The pandemic has forced a reckoning among retailers when it comes to technology.

Building for Tomorrow

August 2020   minute read

By: Frank Beard

There was an aspirational flavor to 2019.

From presentations and publications to late-night conversations at industry gatherings, the topic of technological innovation was imbued with a sense of possibility. Amazon Go stores were operational, and China’s retail technology resembled science fiction, but the U.S. fuel and convenience industry’s aging tech stack was a problem that still had time to be resolved.
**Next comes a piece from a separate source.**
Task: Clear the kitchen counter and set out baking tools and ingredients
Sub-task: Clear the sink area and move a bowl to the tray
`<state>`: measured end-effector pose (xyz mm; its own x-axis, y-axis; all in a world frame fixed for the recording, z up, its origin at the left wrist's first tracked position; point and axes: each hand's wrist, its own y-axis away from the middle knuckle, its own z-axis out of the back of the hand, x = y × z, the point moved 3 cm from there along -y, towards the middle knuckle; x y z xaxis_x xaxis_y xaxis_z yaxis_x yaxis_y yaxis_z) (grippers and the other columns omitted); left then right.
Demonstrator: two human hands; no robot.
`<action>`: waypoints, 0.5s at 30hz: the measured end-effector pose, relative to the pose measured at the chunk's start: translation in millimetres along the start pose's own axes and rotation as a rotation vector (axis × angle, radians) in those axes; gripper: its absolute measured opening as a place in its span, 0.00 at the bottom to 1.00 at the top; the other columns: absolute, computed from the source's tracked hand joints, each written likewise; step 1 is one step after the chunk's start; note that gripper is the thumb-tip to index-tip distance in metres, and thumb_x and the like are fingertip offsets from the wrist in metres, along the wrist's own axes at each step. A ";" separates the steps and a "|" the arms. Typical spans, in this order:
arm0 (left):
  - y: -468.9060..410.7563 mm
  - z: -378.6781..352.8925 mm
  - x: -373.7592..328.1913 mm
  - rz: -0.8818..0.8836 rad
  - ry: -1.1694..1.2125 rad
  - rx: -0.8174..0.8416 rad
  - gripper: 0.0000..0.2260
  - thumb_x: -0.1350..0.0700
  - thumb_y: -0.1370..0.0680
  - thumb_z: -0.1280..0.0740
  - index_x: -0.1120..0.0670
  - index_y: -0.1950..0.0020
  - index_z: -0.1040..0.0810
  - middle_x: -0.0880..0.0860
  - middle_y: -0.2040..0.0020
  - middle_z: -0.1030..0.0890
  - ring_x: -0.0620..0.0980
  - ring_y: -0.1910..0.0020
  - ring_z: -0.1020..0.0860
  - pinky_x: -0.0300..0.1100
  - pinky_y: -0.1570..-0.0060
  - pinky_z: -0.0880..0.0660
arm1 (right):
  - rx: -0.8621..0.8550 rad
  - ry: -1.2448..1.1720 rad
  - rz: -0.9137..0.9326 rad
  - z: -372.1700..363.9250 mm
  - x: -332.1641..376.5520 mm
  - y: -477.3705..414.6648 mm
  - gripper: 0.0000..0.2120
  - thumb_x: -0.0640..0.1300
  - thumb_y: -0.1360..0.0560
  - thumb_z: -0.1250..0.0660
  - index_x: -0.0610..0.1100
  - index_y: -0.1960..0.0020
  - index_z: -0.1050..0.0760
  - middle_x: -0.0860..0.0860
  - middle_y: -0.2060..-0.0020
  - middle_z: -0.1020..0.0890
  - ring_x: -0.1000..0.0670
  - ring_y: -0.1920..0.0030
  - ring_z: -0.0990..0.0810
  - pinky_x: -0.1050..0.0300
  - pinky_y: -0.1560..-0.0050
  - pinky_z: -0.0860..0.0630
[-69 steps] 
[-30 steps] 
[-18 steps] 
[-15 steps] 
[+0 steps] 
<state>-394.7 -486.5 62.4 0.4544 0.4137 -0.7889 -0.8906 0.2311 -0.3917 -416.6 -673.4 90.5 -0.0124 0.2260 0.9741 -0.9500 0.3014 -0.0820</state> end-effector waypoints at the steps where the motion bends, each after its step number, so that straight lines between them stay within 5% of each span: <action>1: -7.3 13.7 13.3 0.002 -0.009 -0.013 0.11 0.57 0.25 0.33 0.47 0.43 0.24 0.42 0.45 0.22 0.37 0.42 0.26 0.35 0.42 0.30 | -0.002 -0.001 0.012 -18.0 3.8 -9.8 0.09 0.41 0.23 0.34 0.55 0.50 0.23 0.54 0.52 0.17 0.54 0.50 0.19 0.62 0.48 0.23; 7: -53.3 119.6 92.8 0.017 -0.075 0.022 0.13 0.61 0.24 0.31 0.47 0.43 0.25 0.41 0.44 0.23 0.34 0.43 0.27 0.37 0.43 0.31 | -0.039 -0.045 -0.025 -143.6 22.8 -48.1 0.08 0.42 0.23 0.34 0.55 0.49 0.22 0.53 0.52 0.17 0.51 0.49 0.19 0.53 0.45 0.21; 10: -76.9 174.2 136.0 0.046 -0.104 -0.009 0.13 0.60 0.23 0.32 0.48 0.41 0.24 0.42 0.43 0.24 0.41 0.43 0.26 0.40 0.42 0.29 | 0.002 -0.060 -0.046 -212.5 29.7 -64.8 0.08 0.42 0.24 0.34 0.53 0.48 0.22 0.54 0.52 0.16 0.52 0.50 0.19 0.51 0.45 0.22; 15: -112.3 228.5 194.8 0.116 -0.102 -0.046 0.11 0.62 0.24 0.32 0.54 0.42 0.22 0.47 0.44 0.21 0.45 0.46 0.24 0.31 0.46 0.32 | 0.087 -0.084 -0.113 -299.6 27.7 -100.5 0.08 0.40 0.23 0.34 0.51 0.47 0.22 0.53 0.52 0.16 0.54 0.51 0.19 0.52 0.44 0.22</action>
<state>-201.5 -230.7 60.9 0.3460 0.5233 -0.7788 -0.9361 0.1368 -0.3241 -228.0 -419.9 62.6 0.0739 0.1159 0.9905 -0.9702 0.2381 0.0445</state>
For many, the discussion was focused on big ideas, including 5G and the onset of the fourth industrial revolution.

But COVID-19 changed everything.

Rebuilding the Foundation

Opinions vary on the specifics of habit formation, but it’s safe to assume that many Americans were locked down long enough to disrupt their normal routines and form new ones. Longtime brick-and-mortar customers suddenly became accustomed to ordering groceries online and getting curbside pickup at home improvement stores.
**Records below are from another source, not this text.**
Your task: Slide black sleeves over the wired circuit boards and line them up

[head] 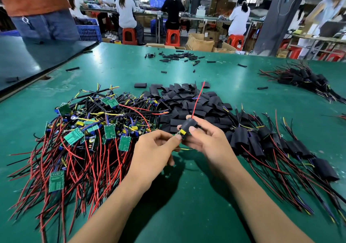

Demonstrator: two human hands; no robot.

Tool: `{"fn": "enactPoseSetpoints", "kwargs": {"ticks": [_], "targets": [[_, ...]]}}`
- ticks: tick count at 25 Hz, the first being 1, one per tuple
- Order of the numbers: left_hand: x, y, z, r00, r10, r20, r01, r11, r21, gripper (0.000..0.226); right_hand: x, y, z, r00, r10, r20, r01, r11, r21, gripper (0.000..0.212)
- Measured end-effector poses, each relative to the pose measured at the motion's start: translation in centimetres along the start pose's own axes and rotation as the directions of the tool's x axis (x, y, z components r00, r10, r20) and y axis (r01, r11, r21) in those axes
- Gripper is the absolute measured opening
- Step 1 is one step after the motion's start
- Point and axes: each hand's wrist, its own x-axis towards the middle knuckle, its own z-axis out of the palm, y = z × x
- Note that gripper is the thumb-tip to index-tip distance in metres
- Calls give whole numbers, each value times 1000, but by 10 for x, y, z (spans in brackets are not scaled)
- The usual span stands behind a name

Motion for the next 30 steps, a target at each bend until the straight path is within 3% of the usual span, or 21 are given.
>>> {"fn": "enactPoseSetpoints", "kwargs": {"ticks": [3, 9, 13, 23, 30], "targets": [[0, 1, 0, 996, -20, 88, 26, 998, -61, 16, 2, 1, -4, 999, 21, 43, -21, 1000, 11, 31], [3, 0, -2, 993, -80, 88, 97, 972, -215, 17, -1, 4, 4, 993, 81, 90, -86, 995, 45, 28], [4, -1, -2, 995, -81, 58, 91, 973, -214, 19, -3, 7, 7, 995, 63, 78, -60, 997, -40, 32], [3, -1, -1, 999, -43, 19, 45, 987, -153, 23, -5, 7, 6, 993, 33, 117, -24, 997, -71, 32], [1, 3, 2, 994, -27, 102, 54, 961, -270, 16, -3, -1, 1, 993, 0, 116, 12, 995, -102, 28]]}}
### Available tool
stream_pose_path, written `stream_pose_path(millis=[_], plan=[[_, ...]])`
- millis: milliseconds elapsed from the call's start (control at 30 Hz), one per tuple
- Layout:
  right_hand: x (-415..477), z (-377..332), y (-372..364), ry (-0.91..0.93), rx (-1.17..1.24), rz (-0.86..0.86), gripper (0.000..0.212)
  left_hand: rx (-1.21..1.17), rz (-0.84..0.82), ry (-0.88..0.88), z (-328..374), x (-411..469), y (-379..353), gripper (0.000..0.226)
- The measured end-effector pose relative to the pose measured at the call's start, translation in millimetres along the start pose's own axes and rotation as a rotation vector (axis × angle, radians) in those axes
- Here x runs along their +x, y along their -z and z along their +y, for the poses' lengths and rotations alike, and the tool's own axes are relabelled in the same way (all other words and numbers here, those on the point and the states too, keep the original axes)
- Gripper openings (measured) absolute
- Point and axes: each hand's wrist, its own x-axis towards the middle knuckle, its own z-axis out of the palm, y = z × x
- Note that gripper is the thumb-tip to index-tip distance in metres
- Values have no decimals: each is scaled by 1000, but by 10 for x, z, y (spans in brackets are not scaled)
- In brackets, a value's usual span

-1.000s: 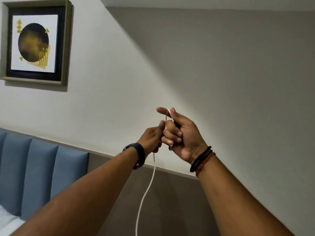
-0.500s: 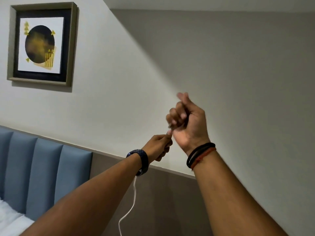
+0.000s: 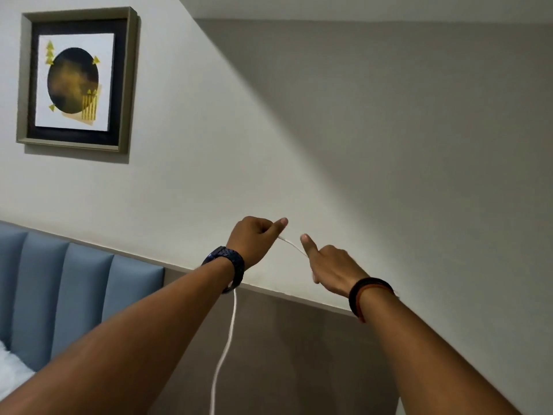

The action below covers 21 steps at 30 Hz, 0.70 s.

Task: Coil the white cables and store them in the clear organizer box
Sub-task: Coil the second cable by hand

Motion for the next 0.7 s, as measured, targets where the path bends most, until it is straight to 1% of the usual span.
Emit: stream_pose_path(millis=[67, 167, 200, 233, 267, 300, 333, 400, 433, 467, 500, 533, 567, 600, 633, 667, 700], plan=[[-63, -49, 31, 24, 311, -225, 70, -4, 55, 0, -35, 41, 61, 60], [-152, -179, 135, 102, 825, -551, 63, -84, 112, 15, -41, 61, 102, 59], [-164, -236, 164, 153, 978, -621, 60, -127, 121, 20, -21, 51, 86, 57], [-182, -305, 194, 215, 1109, -646, 57, -179, 119, 27, 8, 35, 49, 55], [-203, -376, 220, 277, 1221, -619, 53, -235, 104, 40, 43, 13, -2, 53], [-221, -441, 240, 331, 1321, -544, 50, -281, 83, 55, 78, -16, -52, 52], [-224, -495, 257, 370, 1407, -428, 45, -310, 66, 67, 107, -45, -98, 53], [-205, -571, 305, 395, 1573, -152, 31, -313, 40, 73, 127, -92, -160, 56], [-159, -579, 333, 375, 1659, -10, 24, -293, 19, 68, 118, -111, -178, 57], [-121, -589, 367, 357, 1695, 155, 19, -268, -9, 59, 107, -135, -184, 58], [-86, -582, 406, 334, 1642, 371, 13, -242, -36, 56, 89, -159, -187, 59], [-58, -561, 442, 296, 1500, 617, 6, -218, -53, 54, 69, -185, -182, 59], [-15, -507, 468, 254, 1306, 848, 7, -194, -61, 54, 40, -202, -170, 58], [30, -426, 476, 210, 1092, 1031, 11, -170, -62, 56, 16, -209, -148, 59], [52, -351, 472, 183, 879, 1127, 16, -149, -57, 59, -9, -204, -119, 59], [73, -265, 445, 169, 653, 1144, 22, -130, -51, 58, -24, -190, -86, 61], [87, -173, 396, 146, 407, 1093, 27, -114, -42, 52, -33, -169, -51, 62]])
This should be concerning for a convenience industry that thrives on routine. For many, the early morning coffee run was replaced by a trip to a coffee maker down the hallway. Data from the PDI and NACS weekly COVID-19 reports of consumer behavior indicate that the morning daypart remains the hardest hit.

For all the talk of when we might return to normal, it’s worth pointing out that the concept of normalcy was in flux even before the pandemic. The percentage of Americans working from home had grown for years. According to the U.S. Census Bureau, the 13.4 million Americans reporting from home offices in 2010 represented a 4.2 million increase from 1997.
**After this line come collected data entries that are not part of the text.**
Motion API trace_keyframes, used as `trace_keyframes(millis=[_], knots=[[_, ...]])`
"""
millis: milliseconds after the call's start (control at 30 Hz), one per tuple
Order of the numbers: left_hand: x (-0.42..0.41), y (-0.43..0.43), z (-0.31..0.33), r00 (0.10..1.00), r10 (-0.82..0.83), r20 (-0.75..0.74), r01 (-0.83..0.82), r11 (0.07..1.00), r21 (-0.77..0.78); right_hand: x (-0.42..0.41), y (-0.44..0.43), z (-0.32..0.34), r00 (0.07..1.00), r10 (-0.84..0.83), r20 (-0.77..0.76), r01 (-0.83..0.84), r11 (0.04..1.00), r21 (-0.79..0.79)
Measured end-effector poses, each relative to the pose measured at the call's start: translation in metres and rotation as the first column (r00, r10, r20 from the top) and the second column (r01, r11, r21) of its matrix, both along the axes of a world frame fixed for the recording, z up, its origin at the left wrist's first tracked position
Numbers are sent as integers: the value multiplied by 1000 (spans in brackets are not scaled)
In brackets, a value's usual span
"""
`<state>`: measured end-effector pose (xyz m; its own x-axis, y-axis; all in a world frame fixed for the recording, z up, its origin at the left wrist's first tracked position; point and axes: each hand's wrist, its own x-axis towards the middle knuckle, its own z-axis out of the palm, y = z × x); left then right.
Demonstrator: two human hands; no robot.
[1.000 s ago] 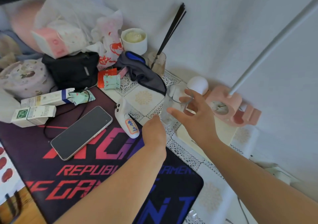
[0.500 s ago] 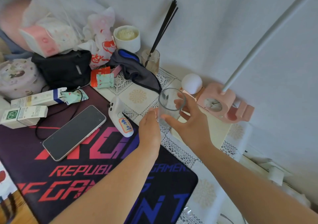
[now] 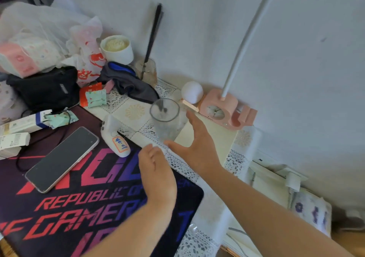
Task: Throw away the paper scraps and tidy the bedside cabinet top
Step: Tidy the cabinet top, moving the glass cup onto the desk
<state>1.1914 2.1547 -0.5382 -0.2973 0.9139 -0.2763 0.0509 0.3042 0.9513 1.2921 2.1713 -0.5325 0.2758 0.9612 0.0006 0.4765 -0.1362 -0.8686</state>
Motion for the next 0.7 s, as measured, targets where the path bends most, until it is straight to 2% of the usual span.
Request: trace_keyframes(millis=[67, 200, 300, 400, 600, 700], knots=[[18, -45, 0, 980, -192, -51, 197, 973, 122, 23, -24, -3, 999, -31, 41, 32, 999, -10], [68, -97, -16, 857, -475, -202, 513, 828, 227, 89, -92, -16, 966, -231, 116, 235, 972, -17], [111, -115, -23, 754, -599, -269, 649, 742, 167, 141, -151, -39, 875, -448, 184, 460, 887, -31], [149, -134, -39, 603, -711, -363, 784, 613, 102, 180, -206, -68, 765, -597, 240, 633, 765, -117], [213, -168, -92, 376, -827, -417, 904, 427, -33, 223, -281, -122, 694, -664, 277, 719, 658, -222], [245, -183, -119, 282, -888, -364, 934, 341, -109, 237, -299, -147, 655, -709, 263, 756, 602, -259]])
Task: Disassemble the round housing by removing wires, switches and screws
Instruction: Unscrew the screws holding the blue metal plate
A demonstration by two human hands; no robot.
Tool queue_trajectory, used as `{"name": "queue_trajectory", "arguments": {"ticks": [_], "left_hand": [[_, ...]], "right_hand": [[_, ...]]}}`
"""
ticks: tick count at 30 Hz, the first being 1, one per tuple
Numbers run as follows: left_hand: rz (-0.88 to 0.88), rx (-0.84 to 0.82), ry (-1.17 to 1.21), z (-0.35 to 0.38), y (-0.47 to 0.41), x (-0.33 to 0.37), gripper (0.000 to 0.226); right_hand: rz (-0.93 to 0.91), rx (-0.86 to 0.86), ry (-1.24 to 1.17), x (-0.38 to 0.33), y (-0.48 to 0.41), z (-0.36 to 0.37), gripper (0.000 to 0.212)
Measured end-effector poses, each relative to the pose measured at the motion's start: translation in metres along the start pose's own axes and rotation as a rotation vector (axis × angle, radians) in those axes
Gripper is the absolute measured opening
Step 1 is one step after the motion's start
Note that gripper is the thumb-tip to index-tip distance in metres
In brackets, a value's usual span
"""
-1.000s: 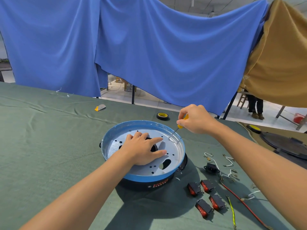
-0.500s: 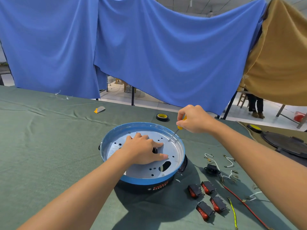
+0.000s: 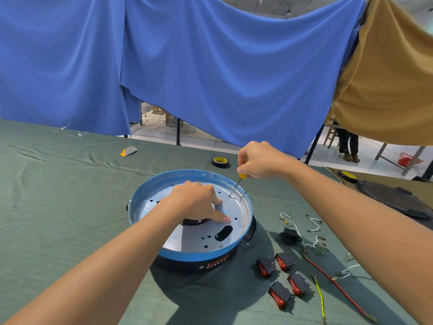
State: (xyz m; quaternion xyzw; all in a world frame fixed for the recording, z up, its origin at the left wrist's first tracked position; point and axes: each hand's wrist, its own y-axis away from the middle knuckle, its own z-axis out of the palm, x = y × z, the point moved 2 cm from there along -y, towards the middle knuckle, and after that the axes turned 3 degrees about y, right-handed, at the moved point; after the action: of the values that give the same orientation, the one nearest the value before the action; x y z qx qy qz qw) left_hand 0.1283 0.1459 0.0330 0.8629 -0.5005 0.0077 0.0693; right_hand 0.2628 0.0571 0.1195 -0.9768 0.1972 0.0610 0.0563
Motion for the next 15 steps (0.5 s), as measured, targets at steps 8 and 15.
{"name": "queue_trajectory", "arguments": {"ticks": [8, 15], "left_hand": [[0.020, -0.047, 0.063, -0.015, -0.004, 0.009, 0.077], [0.029, -0.056, 0.094, -0.019, -0.008, 0.009, 0.075]], "right_hand": [[0.102, -0.284, 0.229, -0.015, -0.031, -0.020, 0.035], [-0.038, -0.351, 0.353, -0.028, -0.044, -0.019, 0.027]]}}
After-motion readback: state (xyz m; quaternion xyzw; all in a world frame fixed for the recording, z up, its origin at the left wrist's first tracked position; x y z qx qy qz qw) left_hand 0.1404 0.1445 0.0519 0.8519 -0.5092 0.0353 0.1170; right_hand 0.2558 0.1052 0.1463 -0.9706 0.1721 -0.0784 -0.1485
The challenge is that COVID-19 accelerated this and other trends to levels not experienced for many years. Estimates suggest that nearly two-thirds of Americans were working remotely by April 2. It was enough that Shopify CEO Tobi Lutke announced the end of office centricity a month later: “As of today, Shopify is digital by default."

Shopify is not alone. From Facebook and Barclays to Nationwide Insurance and others, this appears to be a trend rather than a bubble. Mastercard recently announced that it is re-examining the office footprint and considering consolidating operations.

The biggest mistake we can make is treating pandemic issues as one-off concerns instead of fixing the foundation that caused them.

This is concerning for many retailers. According to a 2018 report from Visa and PYMNTS.com, the work commute facilitated the movement of 135 million Americans and $212 billion in commerce. This has implications beyond fewer coffees and pastries. After all, cars parked at home are now measuring fuel efficiency in miles per week rather than miles per gallon.

“The new normal is that we’re not making trips,” explained Gray Taylor, executive director of Conexxus. “We hypothesized that footfall fell off in previous years because people weren’t going to the mall, but now it’s telecommuting that’s going to hurt us. Retailers need to have a home delivery offer. The frequency of eating away from the home will be less.”

It’s true that many retailers were able to pivot quickly in the early weeks of the pandemic. New channels opened up beyond the physical point of sale. As many soon realized, however, the economics of delivery are complicated. “The margins of most convenience products don’t work for third-party services that were built to serve restaurants,” said John Nelson, the founder and CEO of Vroom Delivery, an e-commerce platform designed for convenience stores.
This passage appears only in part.